Gender Inequality Index
- Value: 0.318 (2021)
- Rank: 77th out of 191

Global Gender Gap Index
- Value: 0.676 (2022)
- Rank: 106th out of 146

= Women in Fiji =

Women in Fiji live in or are from the Republic of Fiji. On March 8, 2007, The Fiji Times ONLINE described Fijian women as playing an important role in the fields of economic and social development in Fijian society. The women of the Republic of Fiji are the "driving force" in health service as nurses and medical doctors. They are also key players and managers in the tourism and entertainment industries, as well as teachers in the field of education.

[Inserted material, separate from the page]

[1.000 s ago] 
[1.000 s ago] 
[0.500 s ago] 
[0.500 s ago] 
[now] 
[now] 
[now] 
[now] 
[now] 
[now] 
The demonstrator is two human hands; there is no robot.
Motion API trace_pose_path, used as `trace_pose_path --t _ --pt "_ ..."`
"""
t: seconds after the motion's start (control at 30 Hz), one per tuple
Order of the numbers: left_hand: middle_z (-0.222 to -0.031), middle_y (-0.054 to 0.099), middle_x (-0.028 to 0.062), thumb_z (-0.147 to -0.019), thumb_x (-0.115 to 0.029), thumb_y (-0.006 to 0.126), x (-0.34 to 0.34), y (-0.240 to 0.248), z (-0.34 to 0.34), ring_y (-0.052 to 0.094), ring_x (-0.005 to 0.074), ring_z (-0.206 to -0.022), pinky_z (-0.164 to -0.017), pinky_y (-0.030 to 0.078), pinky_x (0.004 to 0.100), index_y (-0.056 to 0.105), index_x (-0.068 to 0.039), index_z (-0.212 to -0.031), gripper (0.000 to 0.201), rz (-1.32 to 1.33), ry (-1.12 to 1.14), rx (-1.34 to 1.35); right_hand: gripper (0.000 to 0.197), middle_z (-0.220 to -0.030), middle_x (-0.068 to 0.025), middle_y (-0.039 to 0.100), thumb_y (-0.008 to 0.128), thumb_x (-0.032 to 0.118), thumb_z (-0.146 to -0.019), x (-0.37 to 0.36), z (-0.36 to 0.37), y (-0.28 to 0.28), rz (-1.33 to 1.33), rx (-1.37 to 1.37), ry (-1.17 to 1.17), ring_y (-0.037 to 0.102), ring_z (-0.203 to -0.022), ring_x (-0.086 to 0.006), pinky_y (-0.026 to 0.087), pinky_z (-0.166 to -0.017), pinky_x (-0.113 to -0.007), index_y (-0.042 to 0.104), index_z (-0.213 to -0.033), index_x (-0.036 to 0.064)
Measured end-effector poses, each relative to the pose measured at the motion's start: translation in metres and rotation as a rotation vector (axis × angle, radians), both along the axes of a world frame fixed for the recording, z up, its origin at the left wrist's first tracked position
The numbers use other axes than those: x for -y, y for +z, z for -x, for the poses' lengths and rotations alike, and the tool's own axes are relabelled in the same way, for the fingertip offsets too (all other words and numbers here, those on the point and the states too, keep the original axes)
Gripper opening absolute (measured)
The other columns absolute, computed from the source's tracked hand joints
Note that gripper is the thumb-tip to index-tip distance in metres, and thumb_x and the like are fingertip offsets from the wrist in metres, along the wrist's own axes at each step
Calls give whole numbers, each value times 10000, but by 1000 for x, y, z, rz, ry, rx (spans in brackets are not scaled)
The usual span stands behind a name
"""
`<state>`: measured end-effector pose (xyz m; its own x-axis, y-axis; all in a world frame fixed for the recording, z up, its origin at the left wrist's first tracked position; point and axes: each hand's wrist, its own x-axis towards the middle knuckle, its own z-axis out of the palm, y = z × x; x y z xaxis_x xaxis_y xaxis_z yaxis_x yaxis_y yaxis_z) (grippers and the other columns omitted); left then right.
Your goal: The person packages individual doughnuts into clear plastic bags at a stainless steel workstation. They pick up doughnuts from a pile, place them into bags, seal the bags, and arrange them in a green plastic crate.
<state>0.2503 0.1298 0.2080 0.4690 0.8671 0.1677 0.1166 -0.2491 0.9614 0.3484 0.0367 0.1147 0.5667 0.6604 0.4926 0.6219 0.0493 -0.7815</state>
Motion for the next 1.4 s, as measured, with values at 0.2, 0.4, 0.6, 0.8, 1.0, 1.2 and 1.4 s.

According Vilimaina Rakaseta "the presence of very young children and larger family sizes contribute to the low level of labour force participation of Fijian and Indian women in Fiji." By culture and tradition, a woman in Fiji lives in a paternalistic and patriarchal society wherein she has a secondary role at home performing household chores that include cooking meals and cleaning the house. As community and village members women are treated as subservient to men.

The National Council of Women of Fiji was founded in 1968. Anaseini Qionibaravi became the first female member of the Senate of Fiji, Taufa Vakatale the first female Deputy Prime Minister in 1997, and Teimumu Kepa the first female Leader of the Opposition. Nazhat Shameem was the first female judge in Fiji (upon her appointment as a Judge of the High Court of Fiji in 1999). She was also the first woman to serve as a prosecutor. In 2008, Shameem and Jocelynne Scutt became the first females to sit on the Court of Appeal of Fiji.

==Eating customs==
By tradition, most of the cooking is performed by Fijian women. Indo-Fijian cuisine may include food made from starch and involves the use of relishes made from vegetables. If available, meat and fish are also eaten. Flatbread may be made from locally grown rice or from imported flour. For religious reasons Hindu Indo-Fijians avoid consuming beef and Muslim Indo-Fijians avoid consuming pork.

== Violence against women ==

Violence against women in Fiji is recognised to be "pervasive, widespread and a serious national issue" in the Pacific Island region. Fiji's rates of violence against women are "among the very highest in the world". The Fiji Women's Crisis Centre reports that 64% of women who have been in intimate relationships have experienced physical or sexual violence from their partner, including 61% who were physically attacked and 34% who were sexually abused.

The 2006 Fijian coup d'état created conditions which exacerbated the presence of violence against women in Fijian society, especially in the public sector. Conventional attitudes about the place of women in Fijian society perpetuate the normalisation of violence against women and permeate extended family groups, the local authorities and the judiciary. Customary and religious practices like bulubulu (forgiveness ceremonies) deal with domestic violence cases within the family, usually either precluding prosecution for the perpetrator or reducing their sentence.